YOUR ASSIGNMENT
In the data below, one line contains "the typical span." and a later one contains "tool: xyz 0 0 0". Print both, with every line between them, exactly and alone.

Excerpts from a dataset
*** Begin section ***

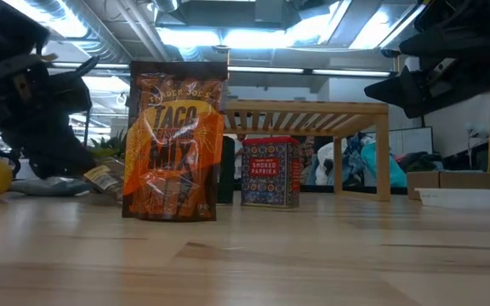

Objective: Shelf spices
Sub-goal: Put the orange seasoning pack on the shelf

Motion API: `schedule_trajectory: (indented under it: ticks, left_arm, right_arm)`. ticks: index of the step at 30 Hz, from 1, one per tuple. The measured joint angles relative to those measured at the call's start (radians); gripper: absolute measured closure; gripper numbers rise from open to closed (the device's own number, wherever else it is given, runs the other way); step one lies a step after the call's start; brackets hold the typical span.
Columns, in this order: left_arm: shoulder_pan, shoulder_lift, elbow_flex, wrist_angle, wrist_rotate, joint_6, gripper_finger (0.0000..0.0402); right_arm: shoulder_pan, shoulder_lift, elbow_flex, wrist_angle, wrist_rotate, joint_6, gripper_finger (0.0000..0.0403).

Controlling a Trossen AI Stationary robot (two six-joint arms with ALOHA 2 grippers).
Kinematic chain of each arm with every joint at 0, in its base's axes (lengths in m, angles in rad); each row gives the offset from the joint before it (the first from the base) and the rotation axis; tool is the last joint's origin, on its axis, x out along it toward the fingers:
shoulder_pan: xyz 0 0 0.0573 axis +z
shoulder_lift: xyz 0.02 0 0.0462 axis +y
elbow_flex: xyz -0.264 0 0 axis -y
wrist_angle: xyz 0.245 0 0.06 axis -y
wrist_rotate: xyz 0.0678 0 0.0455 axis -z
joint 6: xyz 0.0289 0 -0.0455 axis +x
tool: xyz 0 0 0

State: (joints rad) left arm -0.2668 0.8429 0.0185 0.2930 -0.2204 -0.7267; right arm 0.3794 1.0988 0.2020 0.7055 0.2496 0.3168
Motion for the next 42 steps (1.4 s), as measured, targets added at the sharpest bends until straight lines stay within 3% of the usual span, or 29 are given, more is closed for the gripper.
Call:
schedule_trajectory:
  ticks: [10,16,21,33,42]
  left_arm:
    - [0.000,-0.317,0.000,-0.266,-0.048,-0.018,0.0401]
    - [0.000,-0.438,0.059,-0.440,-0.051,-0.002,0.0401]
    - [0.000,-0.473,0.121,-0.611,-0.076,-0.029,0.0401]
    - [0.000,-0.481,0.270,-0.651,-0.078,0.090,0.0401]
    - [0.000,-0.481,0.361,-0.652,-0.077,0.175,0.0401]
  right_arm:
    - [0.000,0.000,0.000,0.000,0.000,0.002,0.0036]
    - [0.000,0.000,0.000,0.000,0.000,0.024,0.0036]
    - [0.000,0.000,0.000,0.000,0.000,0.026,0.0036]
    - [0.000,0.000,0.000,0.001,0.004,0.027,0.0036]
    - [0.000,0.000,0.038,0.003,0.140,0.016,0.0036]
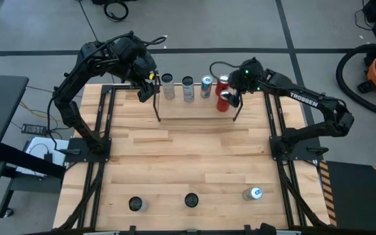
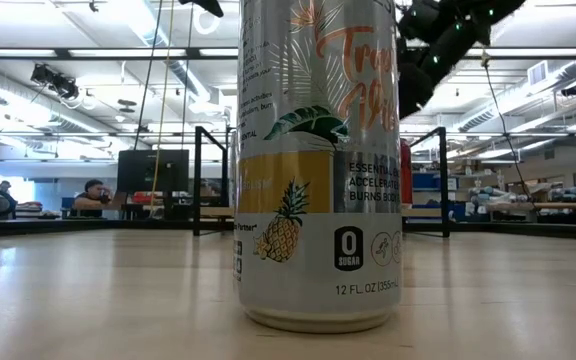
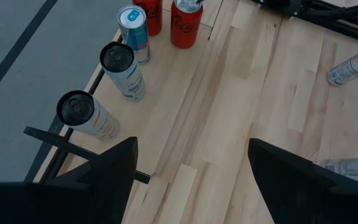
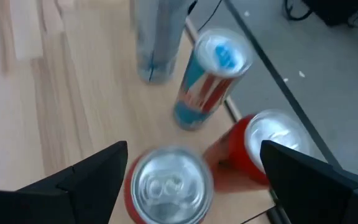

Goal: Place canned beverage on shelf
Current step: Put the blue soda can on the shelf aligned with the blue soda can

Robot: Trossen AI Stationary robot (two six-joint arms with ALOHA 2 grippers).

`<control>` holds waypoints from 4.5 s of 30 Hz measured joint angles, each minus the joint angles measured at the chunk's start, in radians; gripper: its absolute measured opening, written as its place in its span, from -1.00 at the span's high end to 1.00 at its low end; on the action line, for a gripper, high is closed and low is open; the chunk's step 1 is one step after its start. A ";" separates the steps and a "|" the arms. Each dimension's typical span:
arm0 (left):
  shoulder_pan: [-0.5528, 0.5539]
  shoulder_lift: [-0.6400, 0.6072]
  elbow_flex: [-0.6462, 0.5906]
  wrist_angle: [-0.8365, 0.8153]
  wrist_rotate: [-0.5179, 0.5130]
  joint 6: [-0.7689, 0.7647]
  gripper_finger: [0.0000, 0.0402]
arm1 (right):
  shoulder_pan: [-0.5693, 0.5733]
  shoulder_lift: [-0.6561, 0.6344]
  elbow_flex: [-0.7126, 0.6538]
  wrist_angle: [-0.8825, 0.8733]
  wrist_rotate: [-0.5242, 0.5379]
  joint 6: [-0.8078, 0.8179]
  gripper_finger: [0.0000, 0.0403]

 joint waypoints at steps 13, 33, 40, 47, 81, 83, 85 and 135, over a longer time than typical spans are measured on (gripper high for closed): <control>0.000 0.000 0.000 0.000 0.000 0.006 -0.53 | 0.161 -0.049 0.266 -0.671 -0.180 0.237 -0.87; 0.000 0.000 0.000 0.001 0.000 0.027 -0.53 | 0.952 -0.236 0.212 -0.846 0.135 1.056 -0.86; 0.000 0.000 0.000 0.010 0.000 0.032 -0.53 | 1.233 -0.177 0.052 -0.749 0.124 1.292 -0.85; 0.000 0.000 0.000 0.010 0.000 0.032 -0.53 | 1.385 -0.086 0.040 -0.635 0.139 1.465 -0.85; 0.000 0.000 0.000 0.071 0.000 0.043 -0.53 | 1.567 0.155 0.041 -0.473 0.156 1.665 -0.85; 0.000 0.000 0.000 0.071 0.000 0.043 -0.53 | 1.567 0.173 0.041 -0.471 0.156 1.664 -0.85; 0.000 0.000 0.000 0.071 0.000 0.053 -0.53 | 1.566 0.191 0.041 -0.472 0.156 1.650 -0.85; 0.000 0.000 0.000 0.109 0.000 0.076 -0.53 | 0.493 0.238 0.491 -0.471 0.243 0.110 -0.23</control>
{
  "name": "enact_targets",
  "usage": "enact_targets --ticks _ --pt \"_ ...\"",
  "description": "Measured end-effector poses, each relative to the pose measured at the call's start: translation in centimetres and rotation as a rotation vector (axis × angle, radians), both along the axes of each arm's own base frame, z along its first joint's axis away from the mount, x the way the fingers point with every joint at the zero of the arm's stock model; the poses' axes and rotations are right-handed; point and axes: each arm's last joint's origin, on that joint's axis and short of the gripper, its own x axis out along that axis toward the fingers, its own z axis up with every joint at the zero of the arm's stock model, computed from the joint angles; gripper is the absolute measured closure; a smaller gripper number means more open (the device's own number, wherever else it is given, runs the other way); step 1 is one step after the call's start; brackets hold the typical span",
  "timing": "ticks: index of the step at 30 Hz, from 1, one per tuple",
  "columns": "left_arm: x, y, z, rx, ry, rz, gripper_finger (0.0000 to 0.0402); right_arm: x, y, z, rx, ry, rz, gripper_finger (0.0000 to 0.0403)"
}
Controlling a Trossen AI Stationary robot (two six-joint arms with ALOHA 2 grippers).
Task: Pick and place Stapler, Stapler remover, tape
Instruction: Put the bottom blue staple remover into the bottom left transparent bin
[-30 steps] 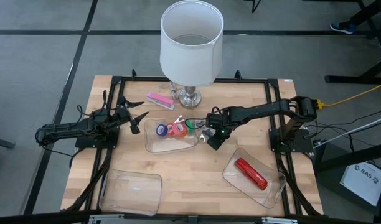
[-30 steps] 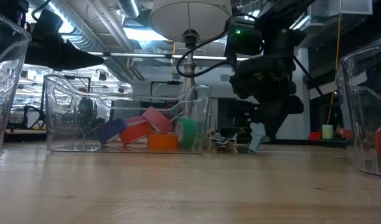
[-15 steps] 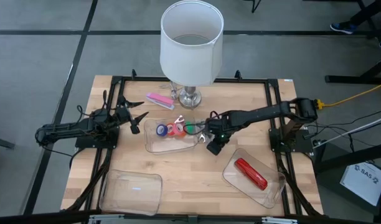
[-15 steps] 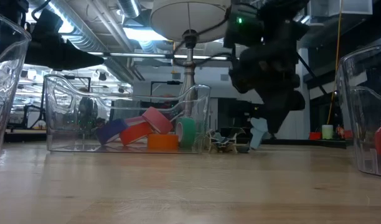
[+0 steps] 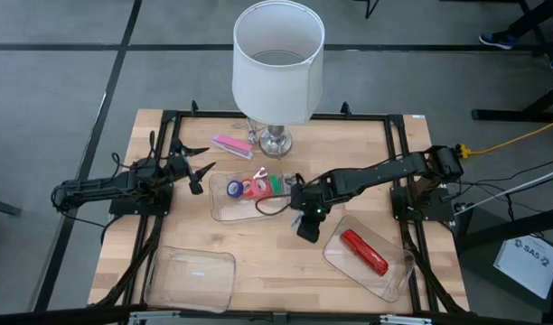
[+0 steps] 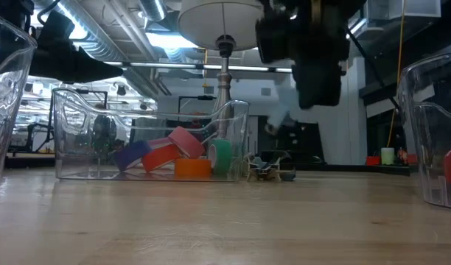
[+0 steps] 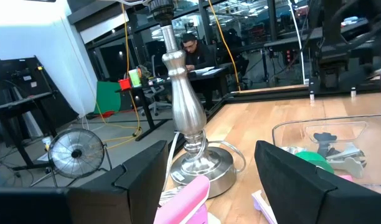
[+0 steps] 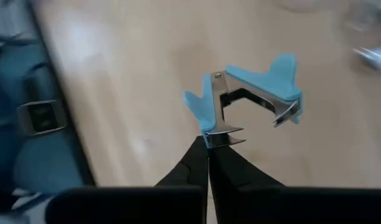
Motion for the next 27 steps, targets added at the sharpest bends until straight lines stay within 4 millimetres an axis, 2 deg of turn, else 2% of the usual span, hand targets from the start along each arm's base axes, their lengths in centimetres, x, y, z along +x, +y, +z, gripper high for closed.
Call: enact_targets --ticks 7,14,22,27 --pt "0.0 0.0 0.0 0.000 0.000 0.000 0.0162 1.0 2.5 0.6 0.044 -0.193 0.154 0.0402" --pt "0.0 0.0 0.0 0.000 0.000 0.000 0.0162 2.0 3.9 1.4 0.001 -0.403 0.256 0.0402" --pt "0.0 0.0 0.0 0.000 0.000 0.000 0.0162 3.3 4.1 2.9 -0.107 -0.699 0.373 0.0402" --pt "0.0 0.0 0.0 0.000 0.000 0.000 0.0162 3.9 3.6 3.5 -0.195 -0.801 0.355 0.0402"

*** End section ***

EXERCISE ANSWER
Motion API: `schedule_trajectory: (indented under it: ticks, left_arm, right_arm)`. ticks: index of the step at 30 Hz, from 1, one per tuple. The measured joint angles relative to those measured at the call's start (radians); gripper: absolute measured closure; gripper numbers rise from open to closed (the device's own number, wherever else it is given, runs the other way); step one lies a step after the call's start; brackets hold the typical span.
Columns, in this order: left_arm: shoulder_pan, shoulder_lift, elbow_flex, wrist_angle, wrist_rotate, joint_6, gripper_finger (0.0000..0.0402); right_arm: shoulder_pan, shoulder_lift, elbow_flex, wrist_angle, wrist_rotate, joint_6, gripper_finger (0.0000..0.0403).

Controlling a Trossen AI Stationary robot (two six-joint arms with ALOHA 2 grippers).
Kinematic chain of each arm with every joint at 0, in its base's axes (lengths in m, angles in rad); each row gives the offset from the joint before it (the first from the base) and the rotation axis; tool is the last joint's origin, on its axis, x out along it toward the fingers:
shoulder_pan: xyz 0 0 0.0573 axis +z
shoulder_lift: xyz 0.02 0 0.0462 axis +y
elbow_flex: xyz -0.264 0 0 axis -y
wrist_angle: xyz 0.245 0 0.06 axis -y
wrist_rotate: xyz 0.0678 0 0.0455 axis -z
joint 6: xyz 0.0289 0 -0.0455 axis +x
tool: xyz 0 0 0

This output is now finished.